## Exercise directions
From the records that follow, copy every line that contains the word "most".

## Material shown

________________________

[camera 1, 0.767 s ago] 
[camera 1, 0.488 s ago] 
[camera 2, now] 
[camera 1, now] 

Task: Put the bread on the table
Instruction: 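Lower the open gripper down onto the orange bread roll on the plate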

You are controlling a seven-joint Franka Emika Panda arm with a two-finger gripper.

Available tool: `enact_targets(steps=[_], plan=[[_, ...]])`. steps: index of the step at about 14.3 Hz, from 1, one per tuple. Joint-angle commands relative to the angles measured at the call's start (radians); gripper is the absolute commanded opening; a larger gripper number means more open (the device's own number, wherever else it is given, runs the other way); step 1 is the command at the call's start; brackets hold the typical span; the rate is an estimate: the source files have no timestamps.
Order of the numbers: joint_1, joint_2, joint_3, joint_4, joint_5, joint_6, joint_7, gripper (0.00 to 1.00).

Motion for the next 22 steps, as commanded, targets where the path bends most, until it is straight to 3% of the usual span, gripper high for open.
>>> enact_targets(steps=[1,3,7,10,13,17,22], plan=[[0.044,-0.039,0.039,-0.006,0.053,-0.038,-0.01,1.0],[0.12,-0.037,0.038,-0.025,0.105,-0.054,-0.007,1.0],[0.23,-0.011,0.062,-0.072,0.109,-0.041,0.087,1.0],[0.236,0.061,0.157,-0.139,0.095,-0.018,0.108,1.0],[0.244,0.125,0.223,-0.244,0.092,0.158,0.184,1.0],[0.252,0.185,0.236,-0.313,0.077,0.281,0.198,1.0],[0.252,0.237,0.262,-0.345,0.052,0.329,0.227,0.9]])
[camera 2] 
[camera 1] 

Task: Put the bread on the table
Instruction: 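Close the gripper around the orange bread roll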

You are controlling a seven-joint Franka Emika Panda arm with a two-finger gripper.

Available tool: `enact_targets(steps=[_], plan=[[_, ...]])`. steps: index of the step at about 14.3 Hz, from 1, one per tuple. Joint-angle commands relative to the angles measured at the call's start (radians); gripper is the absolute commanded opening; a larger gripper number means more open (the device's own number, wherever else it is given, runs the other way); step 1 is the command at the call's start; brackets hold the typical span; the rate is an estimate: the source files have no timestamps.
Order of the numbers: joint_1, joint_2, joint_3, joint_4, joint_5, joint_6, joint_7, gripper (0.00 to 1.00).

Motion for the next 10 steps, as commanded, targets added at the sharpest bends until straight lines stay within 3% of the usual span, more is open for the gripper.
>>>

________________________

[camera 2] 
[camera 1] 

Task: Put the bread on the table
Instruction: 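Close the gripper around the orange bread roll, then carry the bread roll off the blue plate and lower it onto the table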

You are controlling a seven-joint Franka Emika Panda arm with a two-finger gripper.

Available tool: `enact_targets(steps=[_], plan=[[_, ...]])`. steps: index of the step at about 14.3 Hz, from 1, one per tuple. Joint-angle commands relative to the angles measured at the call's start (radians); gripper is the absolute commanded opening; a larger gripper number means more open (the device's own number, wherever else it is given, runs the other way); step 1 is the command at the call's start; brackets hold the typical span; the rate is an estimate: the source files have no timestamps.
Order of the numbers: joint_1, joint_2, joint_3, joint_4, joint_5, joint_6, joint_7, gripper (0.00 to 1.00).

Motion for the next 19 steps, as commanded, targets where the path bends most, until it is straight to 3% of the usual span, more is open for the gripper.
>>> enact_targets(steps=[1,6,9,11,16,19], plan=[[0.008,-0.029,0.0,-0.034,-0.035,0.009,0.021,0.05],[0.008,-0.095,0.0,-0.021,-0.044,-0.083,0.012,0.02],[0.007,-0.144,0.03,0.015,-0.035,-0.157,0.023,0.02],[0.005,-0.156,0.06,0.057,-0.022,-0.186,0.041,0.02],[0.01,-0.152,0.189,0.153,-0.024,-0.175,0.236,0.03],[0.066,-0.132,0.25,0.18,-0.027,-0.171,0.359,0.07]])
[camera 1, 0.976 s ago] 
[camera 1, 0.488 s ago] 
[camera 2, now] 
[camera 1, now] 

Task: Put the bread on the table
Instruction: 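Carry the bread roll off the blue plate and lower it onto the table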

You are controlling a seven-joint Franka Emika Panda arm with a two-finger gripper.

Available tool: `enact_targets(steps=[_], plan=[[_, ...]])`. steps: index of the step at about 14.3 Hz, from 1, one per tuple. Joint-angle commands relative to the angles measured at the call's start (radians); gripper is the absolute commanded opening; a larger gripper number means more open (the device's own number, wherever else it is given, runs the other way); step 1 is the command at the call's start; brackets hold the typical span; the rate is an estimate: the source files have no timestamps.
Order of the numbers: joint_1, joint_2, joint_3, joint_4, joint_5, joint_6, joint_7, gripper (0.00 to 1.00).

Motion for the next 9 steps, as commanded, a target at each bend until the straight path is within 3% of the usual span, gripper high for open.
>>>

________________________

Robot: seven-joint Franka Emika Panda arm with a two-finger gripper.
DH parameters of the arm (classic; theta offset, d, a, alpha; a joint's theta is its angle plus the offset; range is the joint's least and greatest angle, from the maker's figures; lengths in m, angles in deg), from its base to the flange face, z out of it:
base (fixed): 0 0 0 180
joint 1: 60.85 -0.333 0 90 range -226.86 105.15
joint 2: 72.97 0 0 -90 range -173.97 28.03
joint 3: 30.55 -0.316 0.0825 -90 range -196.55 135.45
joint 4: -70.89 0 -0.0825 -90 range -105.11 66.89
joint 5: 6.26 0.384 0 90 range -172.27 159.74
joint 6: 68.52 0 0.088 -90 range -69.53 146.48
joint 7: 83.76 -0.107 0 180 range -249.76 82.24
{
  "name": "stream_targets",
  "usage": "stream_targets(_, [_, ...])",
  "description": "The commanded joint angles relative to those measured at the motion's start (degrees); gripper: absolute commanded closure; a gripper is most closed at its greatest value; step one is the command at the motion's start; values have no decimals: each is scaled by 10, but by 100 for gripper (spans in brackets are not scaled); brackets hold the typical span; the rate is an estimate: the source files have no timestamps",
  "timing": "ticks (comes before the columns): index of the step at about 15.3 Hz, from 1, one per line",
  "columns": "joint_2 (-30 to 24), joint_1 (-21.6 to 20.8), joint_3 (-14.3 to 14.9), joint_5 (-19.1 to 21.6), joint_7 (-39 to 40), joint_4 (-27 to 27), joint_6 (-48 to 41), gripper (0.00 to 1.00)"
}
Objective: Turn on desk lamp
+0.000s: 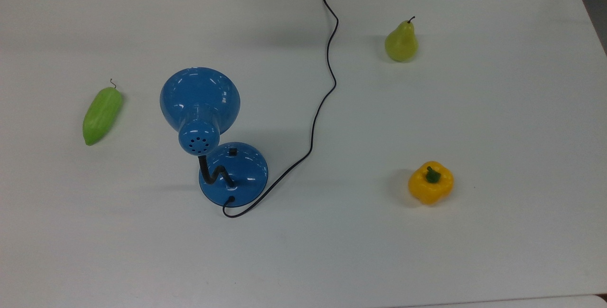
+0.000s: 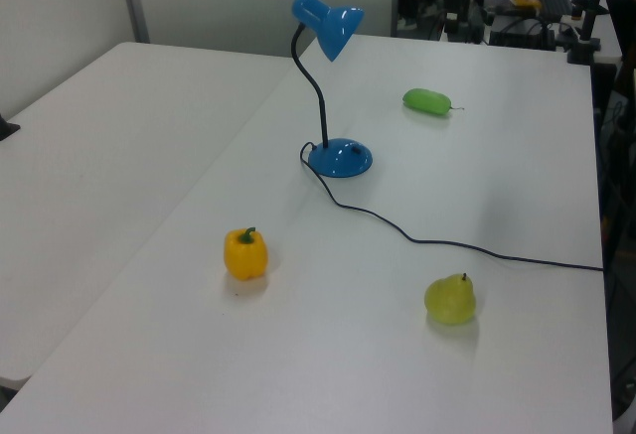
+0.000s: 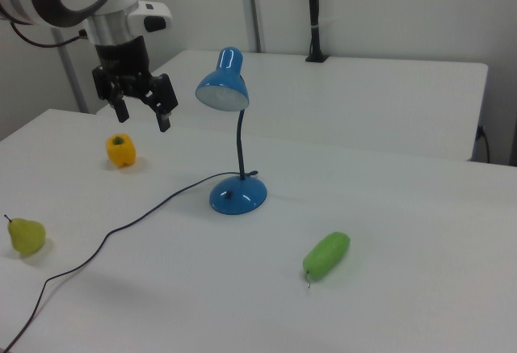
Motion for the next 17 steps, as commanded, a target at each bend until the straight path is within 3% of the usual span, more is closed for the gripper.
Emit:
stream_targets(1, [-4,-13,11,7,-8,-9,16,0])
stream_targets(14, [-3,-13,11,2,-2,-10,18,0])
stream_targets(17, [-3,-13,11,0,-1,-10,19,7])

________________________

## Solution for this exercise
Motion for the next 22 steps, as commanded, targets where the path bends most, until it is straight to 3% of the usual span, gripper high for open.
Motion for the next 19 steps, as commanded, targets where the path bends most, until it is straight to 3% of the usual span, more is open for the gripper.
  "description": "The commanded joint angles relative to those measured at the motion's start (degrees); gripper: absolute commanded closure; a gripper is most closed at its greatest value; step one is the command at the motion's start; values have no decimals: each is scaled by 10, but by 100 for gripper (spans in brackets are not scaled); brackets hold the typical span; the rate is an estimate: the source files have no timestamps",

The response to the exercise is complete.